↓
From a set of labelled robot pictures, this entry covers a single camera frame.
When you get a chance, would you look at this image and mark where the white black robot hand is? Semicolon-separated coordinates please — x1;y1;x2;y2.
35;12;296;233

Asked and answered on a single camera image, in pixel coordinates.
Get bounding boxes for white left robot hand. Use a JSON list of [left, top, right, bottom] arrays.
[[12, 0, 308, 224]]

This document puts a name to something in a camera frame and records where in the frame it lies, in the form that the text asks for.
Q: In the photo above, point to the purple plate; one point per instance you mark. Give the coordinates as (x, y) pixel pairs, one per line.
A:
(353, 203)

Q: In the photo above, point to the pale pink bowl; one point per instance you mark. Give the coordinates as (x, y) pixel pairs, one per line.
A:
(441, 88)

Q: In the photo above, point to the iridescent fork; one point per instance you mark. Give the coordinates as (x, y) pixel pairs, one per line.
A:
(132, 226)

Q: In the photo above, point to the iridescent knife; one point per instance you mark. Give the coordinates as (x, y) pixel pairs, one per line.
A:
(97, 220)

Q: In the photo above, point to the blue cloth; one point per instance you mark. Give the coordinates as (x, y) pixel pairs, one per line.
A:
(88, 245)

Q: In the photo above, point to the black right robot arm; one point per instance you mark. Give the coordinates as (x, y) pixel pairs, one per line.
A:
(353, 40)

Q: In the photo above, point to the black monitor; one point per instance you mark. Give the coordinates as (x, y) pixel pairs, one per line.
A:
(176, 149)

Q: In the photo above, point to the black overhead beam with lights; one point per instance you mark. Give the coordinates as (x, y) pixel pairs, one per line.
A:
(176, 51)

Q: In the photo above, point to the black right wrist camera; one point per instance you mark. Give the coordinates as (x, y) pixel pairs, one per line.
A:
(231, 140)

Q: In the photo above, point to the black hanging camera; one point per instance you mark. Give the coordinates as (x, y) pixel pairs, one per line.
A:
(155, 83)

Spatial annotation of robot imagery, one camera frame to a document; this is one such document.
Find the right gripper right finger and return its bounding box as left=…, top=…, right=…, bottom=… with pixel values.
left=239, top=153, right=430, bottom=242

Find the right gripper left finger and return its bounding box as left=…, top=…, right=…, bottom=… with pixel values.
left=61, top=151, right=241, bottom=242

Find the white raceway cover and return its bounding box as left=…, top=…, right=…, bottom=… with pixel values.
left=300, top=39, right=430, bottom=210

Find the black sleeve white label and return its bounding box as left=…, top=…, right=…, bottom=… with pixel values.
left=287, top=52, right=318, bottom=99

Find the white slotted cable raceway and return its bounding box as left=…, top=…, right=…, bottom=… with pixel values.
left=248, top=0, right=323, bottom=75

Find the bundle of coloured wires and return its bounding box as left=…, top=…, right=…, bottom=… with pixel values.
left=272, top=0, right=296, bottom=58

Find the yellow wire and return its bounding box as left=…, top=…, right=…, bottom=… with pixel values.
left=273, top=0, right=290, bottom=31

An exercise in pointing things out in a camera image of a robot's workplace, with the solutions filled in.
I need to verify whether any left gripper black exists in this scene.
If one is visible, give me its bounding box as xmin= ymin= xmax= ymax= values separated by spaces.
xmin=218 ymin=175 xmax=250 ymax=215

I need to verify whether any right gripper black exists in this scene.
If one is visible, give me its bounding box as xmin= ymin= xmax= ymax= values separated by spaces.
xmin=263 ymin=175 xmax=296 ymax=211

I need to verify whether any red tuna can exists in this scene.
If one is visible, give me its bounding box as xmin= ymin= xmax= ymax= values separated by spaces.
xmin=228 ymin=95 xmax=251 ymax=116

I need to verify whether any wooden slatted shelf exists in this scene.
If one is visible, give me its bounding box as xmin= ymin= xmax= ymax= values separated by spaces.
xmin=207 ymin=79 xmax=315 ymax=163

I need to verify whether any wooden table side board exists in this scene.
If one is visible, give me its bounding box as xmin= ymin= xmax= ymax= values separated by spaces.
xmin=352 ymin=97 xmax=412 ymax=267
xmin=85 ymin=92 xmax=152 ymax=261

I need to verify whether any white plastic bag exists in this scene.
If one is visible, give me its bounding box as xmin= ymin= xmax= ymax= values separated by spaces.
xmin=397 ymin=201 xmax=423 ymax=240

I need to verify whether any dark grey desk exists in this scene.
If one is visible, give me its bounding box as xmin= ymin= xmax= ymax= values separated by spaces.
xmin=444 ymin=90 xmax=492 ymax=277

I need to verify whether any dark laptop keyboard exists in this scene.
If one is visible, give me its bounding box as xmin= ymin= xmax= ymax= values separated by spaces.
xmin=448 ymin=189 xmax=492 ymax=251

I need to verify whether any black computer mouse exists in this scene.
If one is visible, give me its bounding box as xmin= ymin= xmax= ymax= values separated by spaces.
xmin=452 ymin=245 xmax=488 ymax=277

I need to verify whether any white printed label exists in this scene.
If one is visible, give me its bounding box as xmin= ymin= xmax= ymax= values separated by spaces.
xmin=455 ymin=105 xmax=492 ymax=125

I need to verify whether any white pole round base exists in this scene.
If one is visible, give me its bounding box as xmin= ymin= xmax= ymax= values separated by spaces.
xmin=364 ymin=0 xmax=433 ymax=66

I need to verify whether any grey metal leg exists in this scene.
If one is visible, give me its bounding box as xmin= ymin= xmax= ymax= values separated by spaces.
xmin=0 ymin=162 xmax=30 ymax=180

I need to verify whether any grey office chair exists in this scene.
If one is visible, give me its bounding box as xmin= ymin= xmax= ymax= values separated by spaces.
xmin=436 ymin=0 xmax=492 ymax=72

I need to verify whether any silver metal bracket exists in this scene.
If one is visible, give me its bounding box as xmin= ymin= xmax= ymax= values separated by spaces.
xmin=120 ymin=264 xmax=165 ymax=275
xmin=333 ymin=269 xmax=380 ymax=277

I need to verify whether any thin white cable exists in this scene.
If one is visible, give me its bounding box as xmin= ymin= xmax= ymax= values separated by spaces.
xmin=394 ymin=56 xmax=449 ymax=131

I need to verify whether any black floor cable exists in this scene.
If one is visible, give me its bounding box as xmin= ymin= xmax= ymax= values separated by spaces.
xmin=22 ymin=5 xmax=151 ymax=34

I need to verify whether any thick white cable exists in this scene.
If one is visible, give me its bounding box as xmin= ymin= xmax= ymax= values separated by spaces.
↑
◆ About this task:
Using the entries above, return each line that includes the word "dark".

◆ Written solution:
I need to verify whether any dark grey desk exists in this scene.
I need to verify whether any dark laptop keyboard exists in this scene.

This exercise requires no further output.